Silah bırakma meselesi hem Türkiye hem de bölge barışı için yeni bir kapı aralamıştır. Bölgesel gelişmeler, Türkiye için tehlikeler içerdiği gibi Kürtlerle stratejik ortaklıkla bunu fırsata çevirmek ve ikinci yüzyılda Cumhuriyeti demokrasi ile taçlandırarak bölgenin en saygın demokrasilerinden biri olmak da mümkün.
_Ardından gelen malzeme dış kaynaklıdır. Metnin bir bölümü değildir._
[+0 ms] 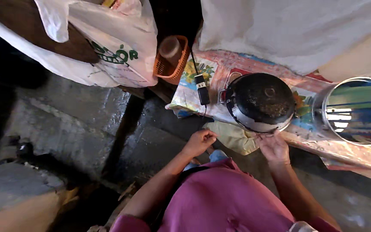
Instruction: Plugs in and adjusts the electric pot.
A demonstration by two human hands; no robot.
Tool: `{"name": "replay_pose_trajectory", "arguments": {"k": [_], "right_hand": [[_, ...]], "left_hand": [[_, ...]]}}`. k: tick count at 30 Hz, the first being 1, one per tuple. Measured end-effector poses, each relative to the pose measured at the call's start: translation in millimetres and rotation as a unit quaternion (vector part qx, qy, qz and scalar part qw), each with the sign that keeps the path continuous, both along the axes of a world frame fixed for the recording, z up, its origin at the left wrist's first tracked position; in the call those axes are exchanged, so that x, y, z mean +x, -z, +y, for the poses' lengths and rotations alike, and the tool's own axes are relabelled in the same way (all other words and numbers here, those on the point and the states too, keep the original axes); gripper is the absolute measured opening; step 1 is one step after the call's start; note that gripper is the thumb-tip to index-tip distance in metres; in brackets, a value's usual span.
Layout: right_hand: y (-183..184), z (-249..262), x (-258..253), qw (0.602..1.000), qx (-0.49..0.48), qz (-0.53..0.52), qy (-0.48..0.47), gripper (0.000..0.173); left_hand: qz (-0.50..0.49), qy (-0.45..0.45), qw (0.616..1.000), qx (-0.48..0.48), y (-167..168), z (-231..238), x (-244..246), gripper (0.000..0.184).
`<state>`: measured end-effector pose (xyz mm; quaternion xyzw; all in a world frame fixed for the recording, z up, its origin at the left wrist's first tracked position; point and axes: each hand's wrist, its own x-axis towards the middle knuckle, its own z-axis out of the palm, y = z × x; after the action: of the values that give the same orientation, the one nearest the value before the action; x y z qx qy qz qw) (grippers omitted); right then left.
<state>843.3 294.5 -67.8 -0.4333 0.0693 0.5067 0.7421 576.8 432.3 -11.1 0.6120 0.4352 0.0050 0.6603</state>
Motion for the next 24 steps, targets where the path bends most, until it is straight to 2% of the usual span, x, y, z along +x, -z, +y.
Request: {"name": "replay_pose_trajectory", "arguments": {"k": [3,5,9,12,18,24], "right_hand": [[-19,13,3,1.000,0.010,-0.028,0.009,0.025],[-33,27,4,0.998,0.063,-0.011,0.029,0.021],[-48,65,-10,0.988,0.135,0.072,0.032,0.033],[-44,99,-25,0.985,0.161,0.053,-0.028,0.028],[-30,159,-40,0.976,0.143,-0.023,-0.164,0.014],[-24,199,-58,0.956,0.147,-0.051,-0.247,0.019]], "left_hand": [[-0.007,-0.046,0.999,0.009,-5,2,-14,0.026],[-0.015,-0.074,0.997,0.018,-7,3,-23,0.027],[-0.018,-0.127,0.991,0.033,-8,5,-44,0.026],[-0.004,-0.167,0.985,0.037,-10,8,-62,0.027],[0.006,-0.253,0.966,0.052,1,15,-93,0.025],[0.015,-0.290,0.956,0.032,11,21,-107,0.027]]}}
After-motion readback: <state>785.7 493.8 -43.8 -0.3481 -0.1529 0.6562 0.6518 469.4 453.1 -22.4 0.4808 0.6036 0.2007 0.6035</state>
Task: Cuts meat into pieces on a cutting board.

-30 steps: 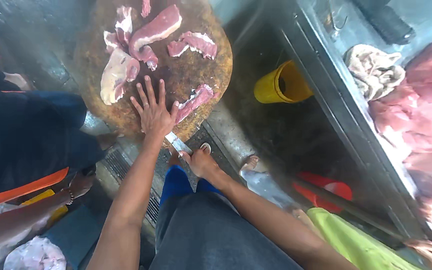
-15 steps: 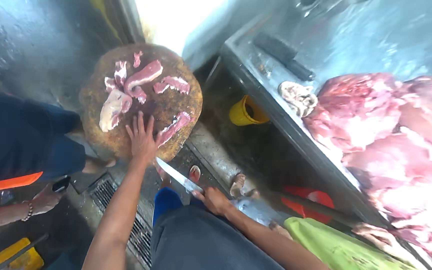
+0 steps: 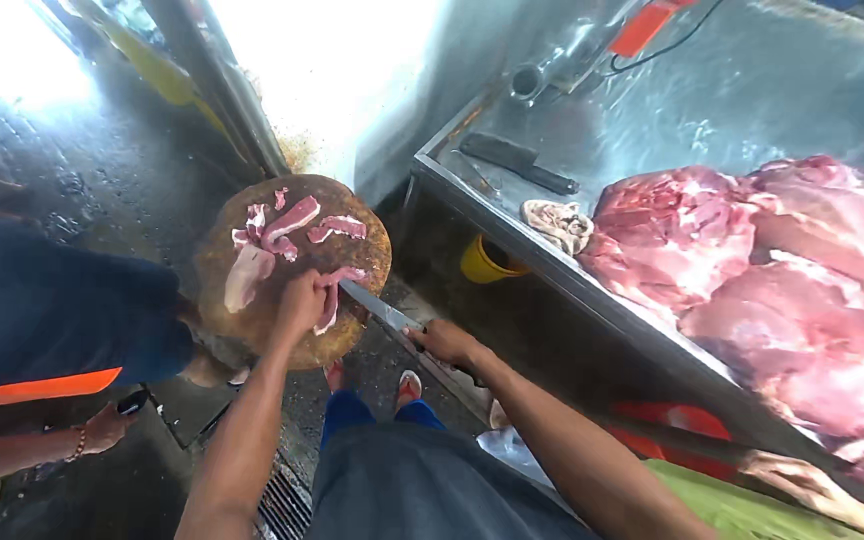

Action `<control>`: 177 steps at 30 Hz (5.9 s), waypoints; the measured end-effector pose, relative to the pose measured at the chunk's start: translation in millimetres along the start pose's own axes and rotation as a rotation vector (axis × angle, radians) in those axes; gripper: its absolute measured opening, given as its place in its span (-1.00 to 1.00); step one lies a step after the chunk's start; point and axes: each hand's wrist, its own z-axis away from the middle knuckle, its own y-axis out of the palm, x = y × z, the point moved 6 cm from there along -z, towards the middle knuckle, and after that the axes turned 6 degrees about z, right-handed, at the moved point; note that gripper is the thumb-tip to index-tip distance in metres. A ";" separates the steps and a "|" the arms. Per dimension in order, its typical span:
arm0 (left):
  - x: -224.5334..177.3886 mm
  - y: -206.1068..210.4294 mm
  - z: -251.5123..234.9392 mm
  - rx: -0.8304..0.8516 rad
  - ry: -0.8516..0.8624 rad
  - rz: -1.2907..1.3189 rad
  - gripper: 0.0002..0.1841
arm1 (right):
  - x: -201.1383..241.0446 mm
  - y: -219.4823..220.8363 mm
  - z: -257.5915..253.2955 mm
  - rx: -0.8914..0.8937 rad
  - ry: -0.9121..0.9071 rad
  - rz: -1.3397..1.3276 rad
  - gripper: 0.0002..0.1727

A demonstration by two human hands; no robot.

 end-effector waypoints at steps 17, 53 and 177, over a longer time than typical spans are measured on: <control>19.9 -38.6 -224.8 0.018 0.309 -0.254 -0.18 | -4.6 91.0 18.1 -0.146 0.227 -0.217 -0.15; 75.1 37.2 67.5 -0.755 -0.386 1.483 -0.56 | -74.2 123.4 -16.1 -0.219 -0.107 -0.626 -0.49; 67.8 96.2 -69.5 -0.357 -0.030 -0.548 -0.09 | 54.4 94.4 -66.9 0.108 -0.045 -0.083 -0.14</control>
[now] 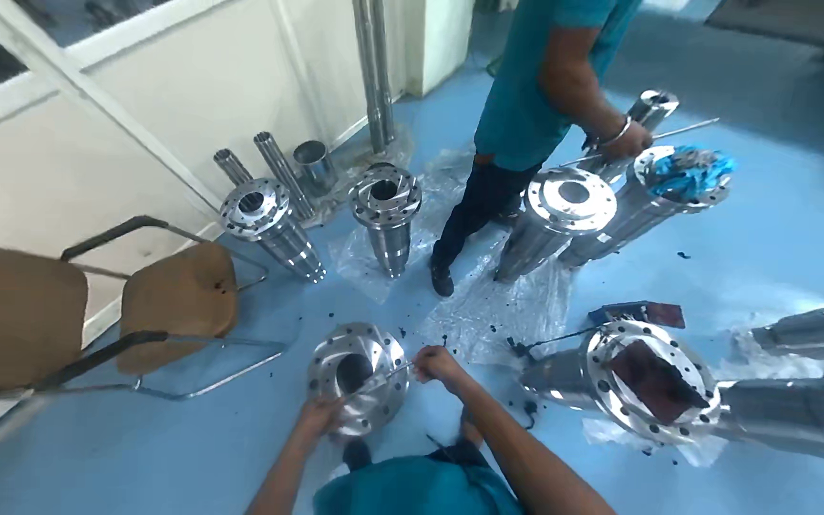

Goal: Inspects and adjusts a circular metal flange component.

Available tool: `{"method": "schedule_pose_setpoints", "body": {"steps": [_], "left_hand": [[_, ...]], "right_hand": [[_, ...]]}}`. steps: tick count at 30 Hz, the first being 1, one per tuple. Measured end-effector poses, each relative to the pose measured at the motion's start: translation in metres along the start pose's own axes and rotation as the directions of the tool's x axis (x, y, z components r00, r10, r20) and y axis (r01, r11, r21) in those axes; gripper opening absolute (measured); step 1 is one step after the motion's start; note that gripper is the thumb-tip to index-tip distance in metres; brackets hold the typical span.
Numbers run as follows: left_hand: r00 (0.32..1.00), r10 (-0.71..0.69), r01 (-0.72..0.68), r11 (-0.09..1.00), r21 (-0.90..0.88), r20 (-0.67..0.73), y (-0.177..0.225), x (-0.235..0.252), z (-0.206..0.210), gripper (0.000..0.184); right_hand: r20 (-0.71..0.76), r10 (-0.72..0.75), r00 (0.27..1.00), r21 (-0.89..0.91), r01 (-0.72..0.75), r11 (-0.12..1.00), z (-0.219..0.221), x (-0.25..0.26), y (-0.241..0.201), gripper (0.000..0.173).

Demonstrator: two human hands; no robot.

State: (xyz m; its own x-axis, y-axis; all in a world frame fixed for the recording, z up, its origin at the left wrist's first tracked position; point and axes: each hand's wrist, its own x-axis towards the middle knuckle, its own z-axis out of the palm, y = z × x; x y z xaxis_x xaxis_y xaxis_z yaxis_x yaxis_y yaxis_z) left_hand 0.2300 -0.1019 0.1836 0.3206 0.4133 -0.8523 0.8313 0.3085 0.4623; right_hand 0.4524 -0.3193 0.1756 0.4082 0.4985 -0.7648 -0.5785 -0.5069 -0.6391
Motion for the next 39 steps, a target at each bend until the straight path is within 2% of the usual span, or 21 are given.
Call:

22 Ekim 2024 tarihinde Bahçeli’nin çağrısıyla başlayan, 27 Şubat 2025 tarihinde Öcalan’ın örgüte “Silahları bırakın, örgütü fesih edin” çağrısıyla devam eden süreç, 5 Mayıs 2025’de PKK’nin kongresini toplayıp fesih kararı alması, 11 Temmuzda silahların yakılması ile önemli bir aşamaya ulaştı. Sürecin başarıyla tamamlanması asıl bundan sonra atılacak adımlara bağlı.
KOMİSYON VE İŞİN MİHENGİ
Bundan sonraki ilk önemli adım ise TBMM’de partilerin katılımıyla kurulan komisyondur. Bu komisyona (iyi parti dışındaki) bütün partiler üye vermeyi kabul etti. Bu sürecin başarıya ulaşması için iyi bir başlangıç ama her şey demek değil. İş asıl şimdi başlıyor, “komisyon nasıl çalışacak, ne yapacak ve sonrasındaki gelişmeler nasıl şekillenecek?” soruları önem kazanıyor.
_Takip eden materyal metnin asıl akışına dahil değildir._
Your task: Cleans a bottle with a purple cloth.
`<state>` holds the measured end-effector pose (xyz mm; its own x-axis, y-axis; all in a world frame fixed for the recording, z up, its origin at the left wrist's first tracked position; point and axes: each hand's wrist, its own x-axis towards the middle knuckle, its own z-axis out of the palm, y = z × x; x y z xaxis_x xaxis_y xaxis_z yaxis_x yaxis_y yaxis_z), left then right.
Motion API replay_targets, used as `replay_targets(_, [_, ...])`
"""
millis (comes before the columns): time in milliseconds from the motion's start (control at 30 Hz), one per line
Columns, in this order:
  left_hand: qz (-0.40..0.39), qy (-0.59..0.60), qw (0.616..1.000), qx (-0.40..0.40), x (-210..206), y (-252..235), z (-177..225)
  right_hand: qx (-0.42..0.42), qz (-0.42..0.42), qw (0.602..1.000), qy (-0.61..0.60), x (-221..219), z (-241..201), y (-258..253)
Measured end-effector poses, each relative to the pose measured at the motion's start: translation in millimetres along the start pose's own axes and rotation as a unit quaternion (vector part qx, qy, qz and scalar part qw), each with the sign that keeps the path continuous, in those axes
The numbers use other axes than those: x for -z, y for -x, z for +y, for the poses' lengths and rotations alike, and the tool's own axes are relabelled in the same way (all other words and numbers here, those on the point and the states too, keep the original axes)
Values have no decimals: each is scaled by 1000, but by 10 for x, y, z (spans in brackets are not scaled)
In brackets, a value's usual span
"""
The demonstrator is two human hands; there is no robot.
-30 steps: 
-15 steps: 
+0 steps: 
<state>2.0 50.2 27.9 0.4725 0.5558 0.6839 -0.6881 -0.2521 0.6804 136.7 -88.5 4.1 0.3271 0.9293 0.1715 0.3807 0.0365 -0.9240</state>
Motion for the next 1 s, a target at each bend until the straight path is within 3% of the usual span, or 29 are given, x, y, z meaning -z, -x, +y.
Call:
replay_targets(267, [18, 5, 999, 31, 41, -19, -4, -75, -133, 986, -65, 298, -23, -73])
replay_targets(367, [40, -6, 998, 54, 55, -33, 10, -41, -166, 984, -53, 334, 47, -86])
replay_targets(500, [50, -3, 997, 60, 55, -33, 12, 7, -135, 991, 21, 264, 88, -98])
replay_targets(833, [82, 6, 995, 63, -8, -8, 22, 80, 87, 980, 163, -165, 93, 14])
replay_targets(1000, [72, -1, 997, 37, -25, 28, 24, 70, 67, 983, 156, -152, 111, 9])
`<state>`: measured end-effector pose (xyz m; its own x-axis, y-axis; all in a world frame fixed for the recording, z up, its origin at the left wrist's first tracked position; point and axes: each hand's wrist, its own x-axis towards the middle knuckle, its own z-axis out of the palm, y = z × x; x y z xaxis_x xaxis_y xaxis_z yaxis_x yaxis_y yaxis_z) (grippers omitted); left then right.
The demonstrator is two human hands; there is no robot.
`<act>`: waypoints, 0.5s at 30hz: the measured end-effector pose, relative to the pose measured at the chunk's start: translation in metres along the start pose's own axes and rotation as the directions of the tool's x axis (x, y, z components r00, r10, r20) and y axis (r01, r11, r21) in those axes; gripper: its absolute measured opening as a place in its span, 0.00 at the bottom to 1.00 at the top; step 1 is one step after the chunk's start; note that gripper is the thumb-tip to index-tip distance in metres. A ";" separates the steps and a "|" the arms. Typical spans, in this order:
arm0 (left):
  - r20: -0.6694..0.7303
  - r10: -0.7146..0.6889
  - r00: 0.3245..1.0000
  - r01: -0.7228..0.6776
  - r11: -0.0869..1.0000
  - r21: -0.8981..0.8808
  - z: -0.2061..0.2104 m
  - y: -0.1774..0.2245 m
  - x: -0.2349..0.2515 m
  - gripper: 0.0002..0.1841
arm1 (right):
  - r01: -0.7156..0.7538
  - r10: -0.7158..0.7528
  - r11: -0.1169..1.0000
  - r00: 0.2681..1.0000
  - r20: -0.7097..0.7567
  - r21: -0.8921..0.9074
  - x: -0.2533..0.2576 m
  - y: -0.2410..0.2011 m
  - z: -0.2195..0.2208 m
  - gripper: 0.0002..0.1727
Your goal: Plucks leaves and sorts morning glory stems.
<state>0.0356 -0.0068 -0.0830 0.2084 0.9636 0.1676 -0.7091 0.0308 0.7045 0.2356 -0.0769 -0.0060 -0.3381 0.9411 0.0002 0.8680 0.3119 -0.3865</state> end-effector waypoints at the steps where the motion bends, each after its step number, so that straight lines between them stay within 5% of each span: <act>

Komisyon her şeyden önce yapacağı işler için bir çerçeve çizmeli. Bu çerçeve Türkiye’nin demokratikleşmesini hedeflemeli. Komisyon yasa yapmayacak ama yasal önlemleri (meclise) önerebilecek. Bu komisyon bir “hukuk ittifakı” olarak görülmeli. Komisyonun çalışmalarının halkta karşılık bulması ve yapabilme iradesinin yüksek olması açısından, bir iyi niyet göstergesi olarak tutuksuz yargılamayı ve kayyım meselesini ele alarak işe başlayabilir. Bir tarafta demokratikleşme deyip öte taraftan halk iradesinin gaspı devam ederse, istisna olması gereken tutuklama cezalandırmaya dönüşürse kimse yapılanlara inanmaz.
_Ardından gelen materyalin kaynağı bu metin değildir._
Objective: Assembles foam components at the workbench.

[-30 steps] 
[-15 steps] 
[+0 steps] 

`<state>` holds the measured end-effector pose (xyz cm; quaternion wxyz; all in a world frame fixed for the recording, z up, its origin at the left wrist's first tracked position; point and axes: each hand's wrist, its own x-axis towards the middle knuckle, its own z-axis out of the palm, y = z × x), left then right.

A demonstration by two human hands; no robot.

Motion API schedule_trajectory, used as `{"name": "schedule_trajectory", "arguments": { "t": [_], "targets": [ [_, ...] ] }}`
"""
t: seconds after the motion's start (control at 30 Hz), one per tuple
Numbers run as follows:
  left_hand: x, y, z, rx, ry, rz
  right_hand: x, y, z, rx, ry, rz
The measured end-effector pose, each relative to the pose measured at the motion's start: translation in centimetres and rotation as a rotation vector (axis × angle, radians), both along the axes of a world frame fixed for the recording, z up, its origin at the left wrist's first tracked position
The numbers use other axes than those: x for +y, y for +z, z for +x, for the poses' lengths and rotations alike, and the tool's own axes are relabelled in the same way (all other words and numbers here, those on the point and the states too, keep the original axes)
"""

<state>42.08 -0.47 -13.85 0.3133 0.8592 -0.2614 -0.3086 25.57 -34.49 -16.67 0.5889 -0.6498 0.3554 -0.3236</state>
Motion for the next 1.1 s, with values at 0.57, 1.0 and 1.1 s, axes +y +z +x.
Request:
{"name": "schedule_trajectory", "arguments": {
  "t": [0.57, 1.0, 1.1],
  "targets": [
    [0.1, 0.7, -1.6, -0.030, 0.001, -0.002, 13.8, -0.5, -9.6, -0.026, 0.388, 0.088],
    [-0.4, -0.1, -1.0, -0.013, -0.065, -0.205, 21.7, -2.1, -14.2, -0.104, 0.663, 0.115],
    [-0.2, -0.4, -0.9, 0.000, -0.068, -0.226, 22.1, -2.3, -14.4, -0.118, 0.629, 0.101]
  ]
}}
Komisyonun en önemli konusu Kürt Sorunun demokratik çözümünü “Çanakkale Ruhu” ile nihayete erdirecek olanakların önü açmak olmalıdır. İlk adım silahların tamamen bırakılması için gerekli yasal alt yapının kısa sürede tamamlanmasıdır.
Ayrıca alt komisyonlar, uzmanlık alanlarına göre çalışma gurupları da kurabilmeli. Bu çerçevede geçmişin yaralarını sarmak ve gelecek için bir “vizyon” ortaya koymak için bir Hakikatleri Araştırma Komisyonu/Birimi gerekecektir. Hakikatlerle yüzleşerek karşılıklı hoşgörünün gelişmesi için çalışacak, kucaklaşma sağlanması durumunda alttan alta kaynayan hiçbir şey geride bırakılmayacaktır. İlaveten “Rehabilitasyon ve Toplumsal Entegrasyon” birimi de olabilir.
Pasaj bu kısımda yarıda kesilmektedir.